Toyota holds its ordinary general shareholders’ meeting each year. In addition, Toyota may hold an extraordinary general shareholders’ meeting whenever necessary by giving at least two weeks’ advance notice. Under the Companies Act, notice of any shareholders’ meeting must be given to each shareholder having voting rights or, in the case of a non-resident shareholder, to his or her resident proxy or mailing address in Japan in accordance with Toyota’s share handling regulations, at least two weeks prior to the date of the meeting.

Holders of common shares and holders of Model AA Class Shares shall have voting rights exercisable at a general shareholders’ meeting. A holder of shares constituting one or more whole units is entitled to one vote per unit of shares subject to the limitations on voting rights set forth in this paragraph. In general, under the Companies Act, a resolution can be adopted at a general shareholders’ meeting by a majority of the shares having voting rights represented at the meeting. The Companies Act and Toyota’s articles of incorporation require a quorum for the election of members of the board of directors and audit & supervisory board members of not less than one-third of the total number of outstanding shares having voting rights. Toyota’s shareholders are not entitled to cumulative voting in the election of members of the board of directors. A corporate shareholder, the management of which is substantially under Toyota’s control as provided by an ordinance of the Ministry of Justice, either through the holding of voting rights or for any other reason, does not have voting rights.

Shareholders may exercise their voting rights by attending the general shareholders’ meeting or in writing by mail. Shareholders who choose to exercise their voting rights by mail must fill out and return to Toyota the voting right exercise form enclosed with the convocation notice of the general shareholders’ meeting by the date specified in such convocation notice. In addition, from the general shareholders’ meeting for fiscal 2009, shareholders may exercise their voting rights through the internet. Shareholders electing to exercise their voting rights through the internet must log on to the “Website to Exercise Voting Rights” using the login ID and temporary password provided in the voting right exercise form enclosed with the convocation notice and submit their votes by a date specified in the convocation notice, following instructions appearing on the website.


Institutional investors may also use the Electronic Proxy Voting Platform operated by Investor Communications Japan to exercise their voting rights through the use of the Internet, if such institutional investor applies to use the platform in advance. Shareholders may also exercise their voting rights through proxies, provided that those proxies are also shareholders who have voting rights. Toyota may refuse a shareholder having two or more proxies attend a general shareholders’ meeting.

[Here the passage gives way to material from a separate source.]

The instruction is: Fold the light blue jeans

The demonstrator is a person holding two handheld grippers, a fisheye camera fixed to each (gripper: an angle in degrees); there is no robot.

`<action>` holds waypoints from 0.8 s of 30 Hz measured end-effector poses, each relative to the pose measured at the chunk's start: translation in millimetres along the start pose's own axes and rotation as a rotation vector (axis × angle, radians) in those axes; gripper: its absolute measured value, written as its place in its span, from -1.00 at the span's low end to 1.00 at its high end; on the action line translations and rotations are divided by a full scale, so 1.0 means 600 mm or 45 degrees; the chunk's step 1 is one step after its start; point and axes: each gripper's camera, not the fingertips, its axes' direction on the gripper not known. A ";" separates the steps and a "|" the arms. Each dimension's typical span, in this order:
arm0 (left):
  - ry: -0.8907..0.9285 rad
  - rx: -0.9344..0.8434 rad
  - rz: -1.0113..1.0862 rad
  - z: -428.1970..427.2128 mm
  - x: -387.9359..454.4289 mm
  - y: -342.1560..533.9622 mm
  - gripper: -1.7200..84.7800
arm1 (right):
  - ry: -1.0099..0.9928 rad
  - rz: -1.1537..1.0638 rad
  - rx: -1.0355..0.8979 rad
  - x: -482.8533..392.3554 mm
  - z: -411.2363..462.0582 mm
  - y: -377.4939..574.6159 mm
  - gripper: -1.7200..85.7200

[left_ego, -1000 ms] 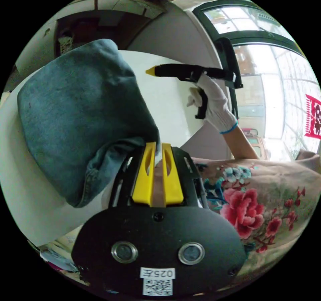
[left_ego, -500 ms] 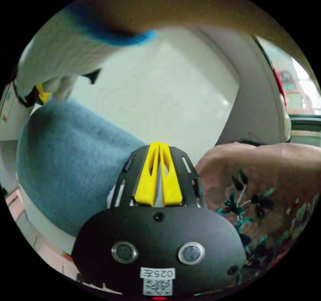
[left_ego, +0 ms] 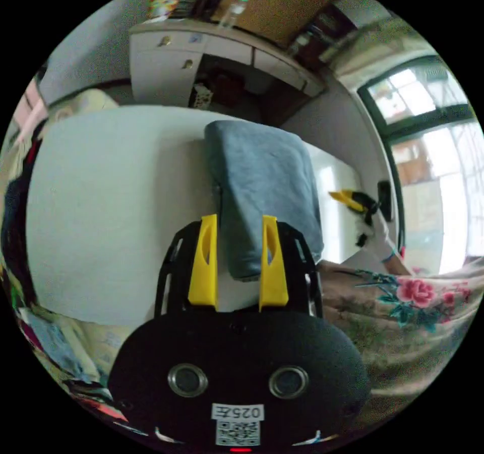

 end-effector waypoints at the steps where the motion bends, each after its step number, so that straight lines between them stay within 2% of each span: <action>1: 0.056 0.013 -0.032 0.005 -0.020 0.005 -0.71 | 0.006 0.011 0.001 0.003 0.005 0.008 -0.58; 2: 0.166 -0.012 -0.046 0.025 -0.044 0.010 -0.69 | 0.029 0.008 -0.016 0.004 0.024 0.018 -0.57; 4: 0.287 -0.222 0.025 0.086 -0.044 0.008 -0.66 | 0.090 -0.076 -0.105 -0.013 0.070 0.024 -0.60; 5: 0.250 -0.272 0.119 0.103 -0.026 0.012 -0.67 | 0.123 -0.145 -0.087 -0.035 0.088 0.028 -0.62; 9: 0.158 -0.208 0.084 0.086 -0.003 0.037 -0.66 | 0.299 -0.233 -0.056 -0.102 0.110 0.015 -0.67; 13: 0.205 -0.211 0.001 0.073 -0.017 0.039 -0.66 | 0.254 -0.153 -0.142 -0.113 0.094 -0.030 -0.68; 19: 0.111 -0.363 -0.034 0.056 0.007 0.005 -0.72 | 0.148 0.047 -0.501 -0.141 0.101 -0.152 -0.77; 24: 0.300 -0.263 -0.149 0.029 -0.029 0.024 -0.77 | 0.023 -0.006 -0.712 -0.169 0.094 -0.231 -0.81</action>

The Companies Act provides that a quorum of at least one-third of outstanding shares with voting rights must be present at a shareholders’ meeting to approve any material corporate actions such as:

 

  (1)

any amendment of the articles of incorporation with certain exceptions in which a shareholders’ resolution is not required;

 

  (2)

acquisition of its own shares from a specific party;

 

  (3)

consolidation of shares;

 

  (4)

any issue or transfer of its shares at a “specially favorable” price (or any issue of stock acquisition rights or bonds with stock acquisition rights at “specially favorable” conditions by Toyota) to any persons other than shareholders;

 

  (5)

the removal of an audit & supervisory board member;

 

  (6)

the exemption of liability of a director or audit & supervisory board member with certain exceptions;

 

  (7)

a reduction of stated capital which meets certain requirements with certain exceptions;

 

  (8)

a distribution of in-kind dividends which meets certain requirements;

 

  (9)

dissolution, merger, or consolidation with certain exceptions in which a shareholders’ resolution is not required;

 

  (10)

the transfer of the whole or a material part of the business;

 

  (11)

the transfer in entirety or in part of shares or equity interest of a subsidiary under certain conditions;

 

  (12)

the taking over of the entire business of any other corporation with certain exceptions in which a shareholders’ resolution is not required;

 

  (13)

share exchange or share transfer for the purpose of establishing 100% parent-subsidiary relationships with certain exceptions in which a shareholders’ resolution is not required; or

 

  (14)

company split with certain exceptions in which a shareholders’ resolution is not required.

At least two-thirds of the shares having voting rights represented at the meeting must approve these actions.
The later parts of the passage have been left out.